Sam Schwodler laid back to Kristian Hewitt, who made it four-nil, with what was by his standards a scuffed shot; although scuffed or not it rolled nicely into the 'keeper's bottom left hand corner. Schwodler was then hacked down by a rather malicious looking tackle, which the referee punished with a penalty-kick. Wellow complained bitterly about diving, with some of their players making rather lazy comparisons with the cynical aspects of Cristiano Ronaldo's play. Hewitt scored his second of the game from the penalty spot with a self assured strike straight from from the Teddy Sheringham manual of finishing. The scoring was complete when Martin Barnett, fresh from the bench, played a ball through to Marc Judd, who had an unusual amount of time and space to find a suitable angle on which to finish with his left foot.

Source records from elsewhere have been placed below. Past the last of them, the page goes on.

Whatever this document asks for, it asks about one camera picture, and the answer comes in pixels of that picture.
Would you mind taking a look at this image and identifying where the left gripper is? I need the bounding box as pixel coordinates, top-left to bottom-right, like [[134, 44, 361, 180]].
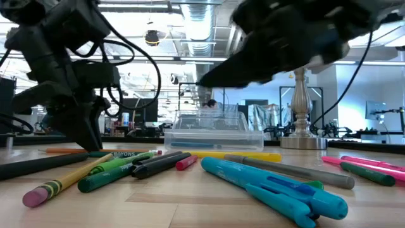
[[12, 80, 110, 152]]

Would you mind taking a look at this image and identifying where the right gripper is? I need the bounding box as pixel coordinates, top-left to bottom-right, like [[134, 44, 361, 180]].
[[196, 0, 380, 89]]

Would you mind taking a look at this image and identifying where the orange pencil with eraser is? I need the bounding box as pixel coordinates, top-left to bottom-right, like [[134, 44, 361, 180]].
[[45, 148, 163, 155]]

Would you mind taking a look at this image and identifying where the yellow pencil pink eraser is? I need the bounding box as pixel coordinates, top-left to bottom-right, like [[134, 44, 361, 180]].
[[22, 153, 114, 208]]

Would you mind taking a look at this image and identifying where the long matte black pen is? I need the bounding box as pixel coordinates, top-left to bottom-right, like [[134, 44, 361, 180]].
[[0, 152, 90, 181]]

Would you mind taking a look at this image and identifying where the clear plastic supply box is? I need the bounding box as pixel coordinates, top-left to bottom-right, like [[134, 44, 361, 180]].
[[163, 109, 265, 153]]

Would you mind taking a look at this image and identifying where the yellow highlighter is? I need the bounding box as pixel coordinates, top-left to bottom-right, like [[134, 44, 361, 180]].
[[185, 150, 283, 164]]

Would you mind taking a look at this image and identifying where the grey pen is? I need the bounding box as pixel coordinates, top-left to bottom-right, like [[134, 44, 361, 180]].
[[223, 154, 356, 191]]

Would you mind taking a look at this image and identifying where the pink highlighter with print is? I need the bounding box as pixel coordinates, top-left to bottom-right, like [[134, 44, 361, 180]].
[[340, 155, 405, 173]]

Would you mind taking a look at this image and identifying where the dark green pen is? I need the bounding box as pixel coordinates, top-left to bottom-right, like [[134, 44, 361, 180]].
[[340, 161, 396, 187]]

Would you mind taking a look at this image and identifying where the slim pink highlighter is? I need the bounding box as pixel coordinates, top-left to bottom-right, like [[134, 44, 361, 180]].
[[321, 156, 405, 183]]

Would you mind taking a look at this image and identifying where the light green marker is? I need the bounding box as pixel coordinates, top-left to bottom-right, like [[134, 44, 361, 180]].
[[87, 151, 156, 177]]

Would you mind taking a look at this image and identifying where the plastic wrapped equipment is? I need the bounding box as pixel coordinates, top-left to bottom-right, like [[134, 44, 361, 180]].
[[248, 103, 283, 141]]

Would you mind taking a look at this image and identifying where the white shade table lamp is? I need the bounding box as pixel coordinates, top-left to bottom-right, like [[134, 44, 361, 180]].
[[280, 41, 351, 151]]

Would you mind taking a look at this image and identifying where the dark green marker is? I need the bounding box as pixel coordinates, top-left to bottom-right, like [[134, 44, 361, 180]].
[[77, 162, 137, 194]]

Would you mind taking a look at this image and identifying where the black monitor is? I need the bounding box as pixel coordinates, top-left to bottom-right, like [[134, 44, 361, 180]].
[[121, 98, 159, 131]]

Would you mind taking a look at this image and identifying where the person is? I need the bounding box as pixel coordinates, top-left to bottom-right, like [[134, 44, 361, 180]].
[[201, 98, 220, 111]]

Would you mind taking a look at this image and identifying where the thick black marker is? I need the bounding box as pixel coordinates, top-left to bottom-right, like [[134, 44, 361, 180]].
[[130, 152, 192, 180]]

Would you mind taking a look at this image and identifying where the slim black pen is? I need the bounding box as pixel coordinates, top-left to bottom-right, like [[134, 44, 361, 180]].
[[132, 151, 184, 167]]

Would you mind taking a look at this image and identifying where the ceiling light strip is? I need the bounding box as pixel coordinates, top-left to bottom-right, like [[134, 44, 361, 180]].
[[107, 54, 232, 66]]

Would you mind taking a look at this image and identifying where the dark panel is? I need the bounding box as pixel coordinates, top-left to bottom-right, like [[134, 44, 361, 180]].
[[0, 77, 18, 136]]

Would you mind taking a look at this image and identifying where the red marker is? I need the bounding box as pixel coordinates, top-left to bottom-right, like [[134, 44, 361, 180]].
[[175, 154, 199, 172]]

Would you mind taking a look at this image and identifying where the small grey monitor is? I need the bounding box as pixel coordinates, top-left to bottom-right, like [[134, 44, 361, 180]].
[[365, 101, 389, 122]]

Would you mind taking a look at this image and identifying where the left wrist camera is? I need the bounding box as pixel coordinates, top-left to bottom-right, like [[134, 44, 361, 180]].
[[73, 61, 122, 89]]

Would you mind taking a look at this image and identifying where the silver post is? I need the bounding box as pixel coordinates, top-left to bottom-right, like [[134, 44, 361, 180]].
[[4, 132, 16, 152]]

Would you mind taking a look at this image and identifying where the black hanging overhead camera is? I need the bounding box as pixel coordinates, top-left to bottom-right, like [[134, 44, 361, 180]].
[[144, 29, 161, 48]]

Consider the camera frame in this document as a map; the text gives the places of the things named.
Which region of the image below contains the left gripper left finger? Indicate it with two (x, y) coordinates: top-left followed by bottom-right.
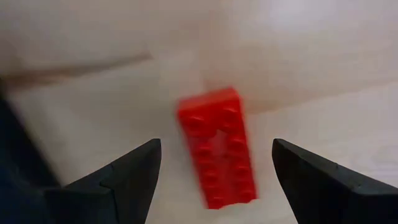
(44, 138), (163, 224)

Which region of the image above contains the red long block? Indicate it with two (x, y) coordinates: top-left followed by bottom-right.
(175, 86), (259, 210)

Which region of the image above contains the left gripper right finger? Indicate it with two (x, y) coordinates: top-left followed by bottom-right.
(271, 138), (398, 224)

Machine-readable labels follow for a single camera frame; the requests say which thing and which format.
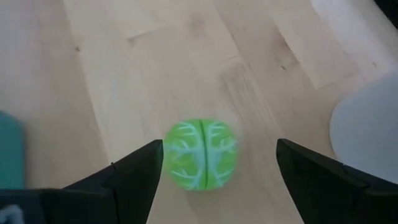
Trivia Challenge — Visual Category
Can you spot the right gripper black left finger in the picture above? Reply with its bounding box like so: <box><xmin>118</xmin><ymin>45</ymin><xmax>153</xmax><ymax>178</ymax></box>
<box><xmin>0</xmin><ymin>139</ymin><xmax>164</xmax><ymax>224</ymax></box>

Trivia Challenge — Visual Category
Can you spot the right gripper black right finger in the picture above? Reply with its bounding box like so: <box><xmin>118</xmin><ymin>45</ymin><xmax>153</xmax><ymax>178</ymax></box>
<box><xmin>275</xmin><ymin>138</ymin><xmax>398</xmax><ymax>224</ymax></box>

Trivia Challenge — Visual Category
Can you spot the green toy cabbage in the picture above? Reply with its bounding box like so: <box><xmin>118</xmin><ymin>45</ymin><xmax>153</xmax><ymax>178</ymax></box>
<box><xmin>163</xmin><ymin>118</ymin><xmax>239</xmax><ymax>191</ymax></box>

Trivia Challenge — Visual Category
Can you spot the teal plastic tupperware container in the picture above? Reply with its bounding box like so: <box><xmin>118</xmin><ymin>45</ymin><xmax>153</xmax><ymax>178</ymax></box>
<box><xmin>0</xmin><ymin>111</ymin><xmax>26</xmax><ymax>190</ymax></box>

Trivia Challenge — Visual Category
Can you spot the white cloth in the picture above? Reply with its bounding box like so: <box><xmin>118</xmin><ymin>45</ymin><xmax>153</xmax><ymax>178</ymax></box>
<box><xmin>310</xmin><ymin>0</ymin><xmax>398</xmax><ymax>185</ymax></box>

The comfortable scoreline was of little consolation to Sam Schwodler. He had spoken freely of the goals he hoped to score against Wellow. The disappointment in not doing so seemed to sag heavily on his shoulders. He sat half-dressed in the dressing-rooms after the game, weighing up whether or not he could make it back to Burridge for Wednesday evening's mid-week game, from Cardiff, where he is working at present. The prospect of rectifying Saturday's goal drought against Wellow clouded Schwodler's grasp of distance and time. The fixture has since been re-scheduled for 30 April, sparing Schwodler around two-hundred pounds air fare, or the equivalent in speeding fines down the M4.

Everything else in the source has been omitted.